#### Exercise directions
Give only the number of lines in the listing below where the string "from" occurs.

(Supplied material begins)

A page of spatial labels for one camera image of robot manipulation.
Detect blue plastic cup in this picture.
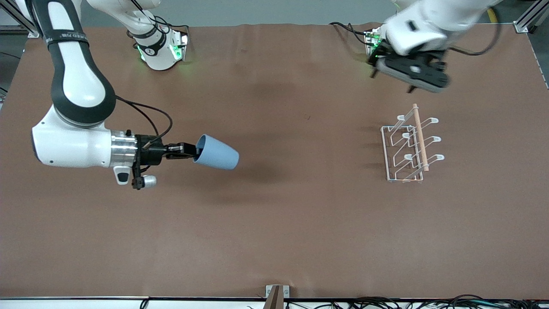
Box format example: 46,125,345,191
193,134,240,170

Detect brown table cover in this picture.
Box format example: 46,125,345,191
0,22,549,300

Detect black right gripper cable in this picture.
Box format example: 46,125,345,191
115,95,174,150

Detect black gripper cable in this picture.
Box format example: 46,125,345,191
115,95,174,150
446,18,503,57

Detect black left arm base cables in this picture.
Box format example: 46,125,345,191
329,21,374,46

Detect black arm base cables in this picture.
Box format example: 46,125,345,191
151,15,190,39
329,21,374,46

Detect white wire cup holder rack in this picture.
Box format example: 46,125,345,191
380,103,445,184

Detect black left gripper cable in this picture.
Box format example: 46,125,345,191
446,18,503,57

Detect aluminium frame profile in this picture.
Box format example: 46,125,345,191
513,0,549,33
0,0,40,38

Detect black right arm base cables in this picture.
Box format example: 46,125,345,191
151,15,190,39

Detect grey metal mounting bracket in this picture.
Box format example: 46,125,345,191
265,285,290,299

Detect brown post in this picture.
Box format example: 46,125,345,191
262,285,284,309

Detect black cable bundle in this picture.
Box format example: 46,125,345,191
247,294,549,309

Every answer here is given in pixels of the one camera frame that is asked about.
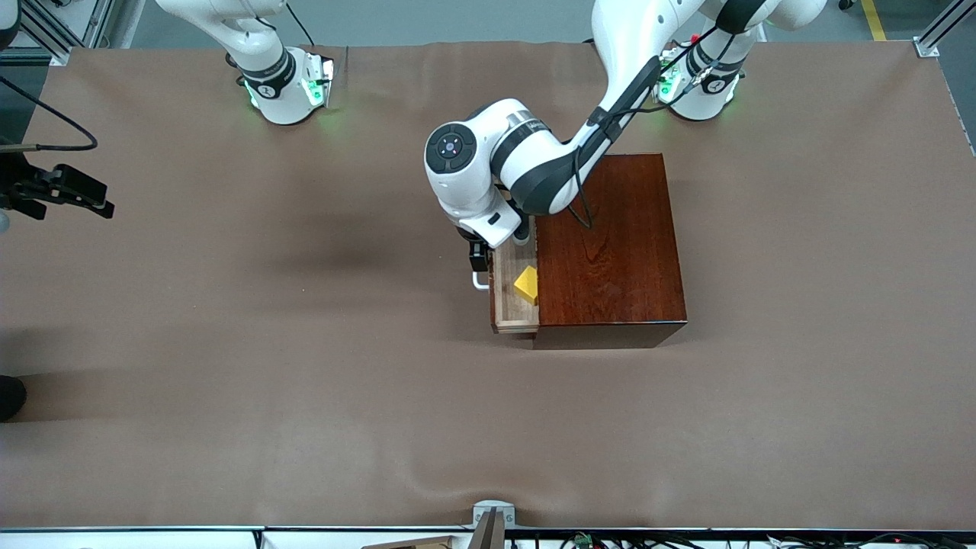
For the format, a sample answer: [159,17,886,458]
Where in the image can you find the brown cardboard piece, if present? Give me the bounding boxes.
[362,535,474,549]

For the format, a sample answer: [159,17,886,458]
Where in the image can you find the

(Supplied material ends)
(Supplied material begins)

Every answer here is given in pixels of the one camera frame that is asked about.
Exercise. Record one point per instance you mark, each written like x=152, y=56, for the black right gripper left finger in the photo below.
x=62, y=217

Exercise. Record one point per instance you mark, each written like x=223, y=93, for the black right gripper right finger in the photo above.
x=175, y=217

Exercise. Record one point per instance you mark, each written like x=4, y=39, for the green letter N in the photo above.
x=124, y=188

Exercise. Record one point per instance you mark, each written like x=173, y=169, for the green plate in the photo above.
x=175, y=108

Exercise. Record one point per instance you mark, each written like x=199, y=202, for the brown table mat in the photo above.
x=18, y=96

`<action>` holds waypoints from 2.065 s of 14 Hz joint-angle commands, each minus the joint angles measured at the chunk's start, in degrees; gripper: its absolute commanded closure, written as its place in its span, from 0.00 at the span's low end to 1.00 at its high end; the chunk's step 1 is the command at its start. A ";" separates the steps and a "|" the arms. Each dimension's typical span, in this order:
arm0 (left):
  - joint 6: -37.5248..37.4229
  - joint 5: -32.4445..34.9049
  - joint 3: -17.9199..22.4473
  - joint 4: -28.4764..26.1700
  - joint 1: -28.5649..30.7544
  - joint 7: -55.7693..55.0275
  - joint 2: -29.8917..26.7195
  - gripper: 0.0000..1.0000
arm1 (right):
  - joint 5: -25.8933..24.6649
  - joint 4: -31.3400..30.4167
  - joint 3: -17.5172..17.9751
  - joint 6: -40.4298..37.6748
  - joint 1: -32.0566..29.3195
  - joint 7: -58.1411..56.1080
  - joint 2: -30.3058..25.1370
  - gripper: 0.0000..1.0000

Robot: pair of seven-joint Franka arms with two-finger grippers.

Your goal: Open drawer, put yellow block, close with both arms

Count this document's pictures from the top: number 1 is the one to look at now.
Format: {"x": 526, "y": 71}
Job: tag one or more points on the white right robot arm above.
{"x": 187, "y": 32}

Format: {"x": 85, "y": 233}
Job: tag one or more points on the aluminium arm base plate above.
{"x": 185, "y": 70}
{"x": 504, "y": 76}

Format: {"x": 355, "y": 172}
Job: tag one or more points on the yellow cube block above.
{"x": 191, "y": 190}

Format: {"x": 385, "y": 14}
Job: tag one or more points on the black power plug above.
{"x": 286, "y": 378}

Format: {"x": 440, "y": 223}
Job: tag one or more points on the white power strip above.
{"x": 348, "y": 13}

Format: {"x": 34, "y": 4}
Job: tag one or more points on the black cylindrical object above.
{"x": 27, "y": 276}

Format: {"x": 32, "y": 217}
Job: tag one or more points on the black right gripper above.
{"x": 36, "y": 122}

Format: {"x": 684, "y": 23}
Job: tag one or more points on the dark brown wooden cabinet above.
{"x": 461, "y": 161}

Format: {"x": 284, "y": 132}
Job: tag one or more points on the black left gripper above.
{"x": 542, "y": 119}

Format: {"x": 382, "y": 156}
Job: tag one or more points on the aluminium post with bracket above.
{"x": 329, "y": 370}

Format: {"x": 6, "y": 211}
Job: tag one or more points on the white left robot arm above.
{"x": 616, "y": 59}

(Supplied material ends)
(Supplied material begins)

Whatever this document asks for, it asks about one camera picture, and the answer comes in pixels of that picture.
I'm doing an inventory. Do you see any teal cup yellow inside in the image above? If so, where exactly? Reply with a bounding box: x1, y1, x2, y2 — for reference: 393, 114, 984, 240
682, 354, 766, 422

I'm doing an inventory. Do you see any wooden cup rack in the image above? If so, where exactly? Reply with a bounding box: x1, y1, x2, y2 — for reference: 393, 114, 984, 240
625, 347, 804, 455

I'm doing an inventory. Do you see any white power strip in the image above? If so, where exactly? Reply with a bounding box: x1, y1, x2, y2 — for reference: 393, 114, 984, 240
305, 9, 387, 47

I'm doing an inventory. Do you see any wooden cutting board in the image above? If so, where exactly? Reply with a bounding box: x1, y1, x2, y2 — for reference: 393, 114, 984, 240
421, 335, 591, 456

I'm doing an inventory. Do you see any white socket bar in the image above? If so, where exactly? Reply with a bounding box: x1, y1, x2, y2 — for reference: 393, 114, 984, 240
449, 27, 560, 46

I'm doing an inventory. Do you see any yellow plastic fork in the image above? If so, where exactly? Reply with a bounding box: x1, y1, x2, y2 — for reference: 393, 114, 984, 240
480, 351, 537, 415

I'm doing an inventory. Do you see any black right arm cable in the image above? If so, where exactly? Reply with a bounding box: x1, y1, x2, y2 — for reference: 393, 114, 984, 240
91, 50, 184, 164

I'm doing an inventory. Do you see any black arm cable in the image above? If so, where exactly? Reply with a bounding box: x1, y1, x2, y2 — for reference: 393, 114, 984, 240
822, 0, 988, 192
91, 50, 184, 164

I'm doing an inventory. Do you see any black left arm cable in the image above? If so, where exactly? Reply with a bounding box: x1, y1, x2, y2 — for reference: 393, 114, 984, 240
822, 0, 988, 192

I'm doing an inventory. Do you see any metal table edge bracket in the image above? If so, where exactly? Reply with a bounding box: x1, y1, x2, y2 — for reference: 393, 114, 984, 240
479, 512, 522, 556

(Supplied material ends)

#### Exercise response
2